◆ Problem to solve
Check every line of the data for the word "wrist", and copy those that have it.
Supplied data below:
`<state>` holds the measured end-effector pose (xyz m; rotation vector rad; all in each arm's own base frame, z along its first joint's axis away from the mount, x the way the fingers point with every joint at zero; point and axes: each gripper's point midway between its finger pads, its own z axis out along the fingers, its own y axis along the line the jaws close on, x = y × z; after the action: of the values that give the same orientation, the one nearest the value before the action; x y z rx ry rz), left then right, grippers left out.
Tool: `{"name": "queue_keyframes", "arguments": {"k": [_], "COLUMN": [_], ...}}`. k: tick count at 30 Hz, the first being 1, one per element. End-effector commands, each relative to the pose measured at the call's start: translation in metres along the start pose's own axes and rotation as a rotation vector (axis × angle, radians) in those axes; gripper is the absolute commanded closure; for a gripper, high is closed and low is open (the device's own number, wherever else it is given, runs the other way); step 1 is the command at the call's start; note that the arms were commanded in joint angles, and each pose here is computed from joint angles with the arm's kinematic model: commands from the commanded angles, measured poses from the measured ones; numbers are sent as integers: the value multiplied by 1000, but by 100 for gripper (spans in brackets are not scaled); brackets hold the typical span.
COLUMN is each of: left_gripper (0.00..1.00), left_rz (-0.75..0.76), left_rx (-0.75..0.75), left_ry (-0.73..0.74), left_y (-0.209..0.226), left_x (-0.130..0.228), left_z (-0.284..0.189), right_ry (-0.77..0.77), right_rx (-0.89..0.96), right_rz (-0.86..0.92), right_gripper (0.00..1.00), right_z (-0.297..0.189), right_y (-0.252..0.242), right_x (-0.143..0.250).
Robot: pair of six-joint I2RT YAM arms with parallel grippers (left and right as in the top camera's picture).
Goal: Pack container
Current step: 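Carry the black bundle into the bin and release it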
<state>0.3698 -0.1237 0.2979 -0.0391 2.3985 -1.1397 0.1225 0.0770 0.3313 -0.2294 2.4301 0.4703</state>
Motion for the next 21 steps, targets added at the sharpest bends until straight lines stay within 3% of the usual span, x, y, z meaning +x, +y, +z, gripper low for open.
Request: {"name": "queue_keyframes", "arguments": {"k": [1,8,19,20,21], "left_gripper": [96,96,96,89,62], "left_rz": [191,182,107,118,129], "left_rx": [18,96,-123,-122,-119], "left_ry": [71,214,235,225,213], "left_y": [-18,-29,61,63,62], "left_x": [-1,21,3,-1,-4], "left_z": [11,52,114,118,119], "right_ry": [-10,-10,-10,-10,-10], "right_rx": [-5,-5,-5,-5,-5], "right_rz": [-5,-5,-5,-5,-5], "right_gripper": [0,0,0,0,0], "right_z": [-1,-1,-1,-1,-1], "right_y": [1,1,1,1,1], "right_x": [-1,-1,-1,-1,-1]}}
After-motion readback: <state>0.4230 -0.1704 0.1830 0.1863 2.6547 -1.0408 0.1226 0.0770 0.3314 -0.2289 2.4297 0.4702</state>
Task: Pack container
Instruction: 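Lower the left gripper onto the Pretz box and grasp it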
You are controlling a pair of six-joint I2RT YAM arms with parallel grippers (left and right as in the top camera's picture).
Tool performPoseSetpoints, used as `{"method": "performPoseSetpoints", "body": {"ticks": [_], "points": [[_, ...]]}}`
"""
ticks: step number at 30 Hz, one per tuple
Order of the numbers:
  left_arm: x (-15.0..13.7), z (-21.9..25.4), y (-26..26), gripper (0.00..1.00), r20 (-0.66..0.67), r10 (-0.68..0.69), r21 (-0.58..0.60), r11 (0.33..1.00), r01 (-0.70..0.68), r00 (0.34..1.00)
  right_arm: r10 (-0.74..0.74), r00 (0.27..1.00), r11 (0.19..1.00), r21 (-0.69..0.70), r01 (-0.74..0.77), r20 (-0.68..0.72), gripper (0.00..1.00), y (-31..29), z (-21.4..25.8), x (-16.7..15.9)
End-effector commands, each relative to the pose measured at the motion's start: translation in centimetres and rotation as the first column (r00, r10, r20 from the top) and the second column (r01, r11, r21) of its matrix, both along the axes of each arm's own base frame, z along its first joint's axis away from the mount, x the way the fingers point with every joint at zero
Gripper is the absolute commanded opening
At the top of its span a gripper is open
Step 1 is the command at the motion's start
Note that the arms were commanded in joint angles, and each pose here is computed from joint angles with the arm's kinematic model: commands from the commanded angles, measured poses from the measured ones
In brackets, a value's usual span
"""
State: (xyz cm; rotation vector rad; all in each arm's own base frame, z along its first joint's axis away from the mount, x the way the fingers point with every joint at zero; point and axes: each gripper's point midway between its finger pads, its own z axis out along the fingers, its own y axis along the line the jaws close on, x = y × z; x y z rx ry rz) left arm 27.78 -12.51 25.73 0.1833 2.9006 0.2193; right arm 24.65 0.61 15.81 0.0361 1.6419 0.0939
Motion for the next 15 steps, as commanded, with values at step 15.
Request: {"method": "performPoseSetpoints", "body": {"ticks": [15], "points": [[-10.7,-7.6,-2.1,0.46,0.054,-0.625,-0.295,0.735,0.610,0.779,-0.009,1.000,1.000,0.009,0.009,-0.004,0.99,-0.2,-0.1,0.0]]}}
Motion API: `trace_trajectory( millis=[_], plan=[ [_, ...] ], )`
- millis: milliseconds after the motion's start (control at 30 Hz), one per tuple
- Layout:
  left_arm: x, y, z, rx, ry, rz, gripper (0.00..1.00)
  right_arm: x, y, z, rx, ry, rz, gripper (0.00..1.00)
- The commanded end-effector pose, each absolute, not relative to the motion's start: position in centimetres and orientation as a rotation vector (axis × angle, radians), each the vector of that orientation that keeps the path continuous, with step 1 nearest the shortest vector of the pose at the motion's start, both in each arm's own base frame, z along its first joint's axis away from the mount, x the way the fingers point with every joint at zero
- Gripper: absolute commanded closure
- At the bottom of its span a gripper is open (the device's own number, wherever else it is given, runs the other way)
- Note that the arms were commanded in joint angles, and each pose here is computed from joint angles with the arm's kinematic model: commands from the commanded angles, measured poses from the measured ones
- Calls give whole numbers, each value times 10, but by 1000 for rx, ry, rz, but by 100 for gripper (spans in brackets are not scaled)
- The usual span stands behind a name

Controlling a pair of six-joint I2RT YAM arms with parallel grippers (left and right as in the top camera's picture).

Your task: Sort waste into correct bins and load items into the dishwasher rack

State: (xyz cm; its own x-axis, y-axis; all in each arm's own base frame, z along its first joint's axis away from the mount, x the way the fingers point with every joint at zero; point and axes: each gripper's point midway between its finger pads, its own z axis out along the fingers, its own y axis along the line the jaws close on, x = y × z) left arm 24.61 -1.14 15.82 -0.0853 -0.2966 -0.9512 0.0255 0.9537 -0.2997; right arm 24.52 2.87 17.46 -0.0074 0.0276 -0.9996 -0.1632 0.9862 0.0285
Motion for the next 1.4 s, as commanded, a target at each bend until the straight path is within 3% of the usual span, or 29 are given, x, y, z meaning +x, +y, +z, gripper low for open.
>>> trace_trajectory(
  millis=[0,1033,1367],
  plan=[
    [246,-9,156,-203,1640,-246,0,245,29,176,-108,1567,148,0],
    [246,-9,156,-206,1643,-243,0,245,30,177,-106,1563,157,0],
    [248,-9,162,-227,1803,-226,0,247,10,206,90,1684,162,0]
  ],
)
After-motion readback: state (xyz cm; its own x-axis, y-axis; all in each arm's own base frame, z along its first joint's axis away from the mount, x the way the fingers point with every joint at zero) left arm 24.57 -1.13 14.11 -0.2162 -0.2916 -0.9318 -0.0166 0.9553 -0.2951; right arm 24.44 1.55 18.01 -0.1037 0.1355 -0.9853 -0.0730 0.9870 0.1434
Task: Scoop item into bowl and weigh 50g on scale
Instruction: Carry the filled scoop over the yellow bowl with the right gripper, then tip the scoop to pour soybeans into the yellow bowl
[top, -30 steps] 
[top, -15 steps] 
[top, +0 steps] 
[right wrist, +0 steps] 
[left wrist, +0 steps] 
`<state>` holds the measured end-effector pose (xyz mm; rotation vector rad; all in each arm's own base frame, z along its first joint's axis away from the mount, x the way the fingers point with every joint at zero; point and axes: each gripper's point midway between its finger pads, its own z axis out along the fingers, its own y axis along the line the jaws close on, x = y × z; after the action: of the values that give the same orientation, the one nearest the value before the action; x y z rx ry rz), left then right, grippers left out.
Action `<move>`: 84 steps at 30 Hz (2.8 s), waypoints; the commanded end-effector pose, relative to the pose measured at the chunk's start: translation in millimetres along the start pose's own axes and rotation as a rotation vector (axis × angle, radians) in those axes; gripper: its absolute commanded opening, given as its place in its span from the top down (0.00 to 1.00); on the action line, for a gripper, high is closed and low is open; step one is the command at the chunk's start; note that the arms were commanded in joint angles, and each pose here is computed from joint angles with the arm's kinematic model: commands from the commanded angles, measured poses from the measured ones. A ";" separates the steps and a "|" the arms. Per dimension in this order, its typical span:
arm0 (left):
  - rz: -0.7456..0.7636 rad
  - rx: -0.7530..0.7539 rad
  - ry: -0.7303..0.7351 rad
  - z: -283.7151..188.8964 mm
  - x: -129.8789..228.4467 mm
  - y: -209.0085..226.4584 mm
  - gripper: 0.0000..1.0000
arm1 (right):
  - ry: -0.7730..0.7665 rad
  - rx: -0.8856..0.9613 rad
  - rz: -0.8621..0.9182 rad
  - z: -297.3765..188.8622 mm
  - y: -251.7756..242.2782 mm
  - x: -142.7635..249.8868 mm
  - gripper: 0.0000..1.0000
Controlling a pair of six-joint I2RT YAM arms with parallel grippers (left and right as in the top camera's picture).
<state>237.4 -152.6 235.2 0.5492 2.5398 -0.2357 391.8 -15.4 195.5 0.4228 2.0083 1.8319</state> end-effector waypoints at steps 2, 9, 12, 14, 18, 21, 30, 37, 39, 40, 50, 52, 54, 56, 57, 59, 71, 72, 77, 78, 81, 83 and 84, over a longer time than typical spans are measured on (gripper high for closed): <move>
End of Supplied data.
◆ Result below
[right wrist, +0 steps] 
[left wrist, +0 steps] 

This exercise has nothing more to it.